══ Data excerpt ══
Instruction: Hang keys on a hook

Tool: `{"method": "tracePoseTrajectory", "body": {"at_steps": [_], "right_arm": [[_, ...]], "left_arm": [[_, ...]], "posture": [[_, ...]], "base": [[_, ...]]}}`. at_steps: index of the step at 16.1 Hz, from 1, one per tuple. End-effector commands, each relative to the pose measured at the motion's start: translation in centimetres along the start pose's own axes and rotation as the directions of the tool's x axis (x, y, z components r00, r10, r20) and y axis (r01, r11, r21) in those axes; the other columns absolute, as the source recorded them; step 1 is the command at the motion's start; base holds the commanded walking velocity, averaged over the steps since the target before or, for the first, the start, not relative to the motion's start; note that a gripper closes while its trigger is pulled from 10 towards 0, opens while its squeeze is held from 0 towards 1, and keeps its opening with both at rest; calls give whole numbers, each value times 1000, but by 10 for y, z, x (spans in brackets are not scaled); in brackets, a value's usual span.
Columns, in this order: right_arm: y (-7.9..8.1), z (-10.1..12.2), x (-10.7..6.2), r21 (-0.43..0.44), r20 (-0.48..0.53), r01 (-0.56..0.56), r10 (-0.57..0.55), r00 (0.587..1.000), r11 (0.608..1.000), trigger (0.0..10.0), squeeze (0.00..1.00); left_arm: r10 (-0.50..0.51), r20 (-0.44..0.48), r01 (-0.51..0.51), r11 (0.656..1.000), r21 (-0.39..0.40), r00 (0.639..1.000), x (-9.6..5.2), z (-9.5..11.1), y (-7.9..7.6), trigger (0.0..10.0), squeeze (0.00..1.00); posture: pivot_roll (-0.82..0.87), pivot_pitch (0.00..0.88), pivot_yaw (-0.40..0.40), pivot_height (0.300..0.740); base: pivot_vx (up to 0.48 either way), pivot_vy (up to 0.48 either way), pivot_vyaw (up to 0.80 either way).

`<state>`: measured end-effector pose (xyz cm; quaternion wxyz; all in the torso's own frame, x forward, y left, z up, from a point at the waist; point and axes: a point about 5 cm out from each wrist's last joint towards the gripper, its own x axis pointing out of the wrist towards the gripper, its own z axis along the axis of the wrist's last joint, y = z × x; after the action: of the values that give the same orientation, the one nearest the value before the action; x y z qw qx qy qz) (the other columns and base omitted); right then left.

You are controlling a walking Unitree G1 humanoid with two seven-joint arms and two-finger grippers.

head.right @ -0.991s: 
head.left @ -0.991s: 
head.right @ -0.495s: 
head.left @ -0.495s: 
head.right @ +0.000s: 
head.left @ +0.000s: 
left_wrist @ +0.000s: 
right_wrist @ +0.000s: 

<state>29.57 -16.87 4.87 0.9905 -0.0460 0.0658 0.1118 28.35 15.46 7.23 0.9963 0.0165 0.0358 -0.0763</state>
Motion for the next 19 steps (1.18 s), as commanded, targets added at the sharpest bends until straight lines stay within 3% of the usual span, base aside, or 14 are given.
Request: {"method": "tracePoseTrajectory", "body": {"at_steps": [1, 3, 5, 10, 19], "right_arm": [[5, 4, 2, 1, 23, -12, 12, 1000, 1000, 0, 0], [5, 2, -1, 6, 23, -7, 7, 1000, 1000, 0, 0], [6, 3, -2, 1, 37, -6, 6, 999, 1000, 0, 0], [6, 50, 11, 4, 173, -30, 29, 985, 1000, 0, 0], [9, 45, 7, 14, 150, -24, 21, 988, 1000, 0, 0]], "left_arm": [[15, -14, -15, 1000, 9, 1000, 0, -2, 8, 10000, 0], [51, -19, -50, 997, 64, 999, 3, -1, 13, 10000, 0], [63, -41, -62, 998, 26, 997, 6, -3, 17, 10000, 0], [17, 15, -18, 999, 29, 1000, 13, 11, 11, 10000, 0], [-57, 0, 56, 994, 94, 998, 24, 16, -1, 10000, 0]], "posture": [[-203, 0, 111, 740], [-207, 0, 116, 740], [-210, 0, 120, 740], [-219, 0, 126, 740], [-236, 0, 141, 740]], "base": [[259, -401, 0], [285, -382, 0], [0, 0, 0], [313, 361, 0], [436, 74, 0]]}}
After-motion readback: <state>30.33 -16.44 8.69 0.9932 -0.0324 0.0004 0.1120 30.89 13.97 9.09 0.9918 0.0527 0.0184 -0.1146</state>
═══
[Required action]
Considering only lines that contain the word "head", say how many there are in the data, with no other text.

[Written response]
6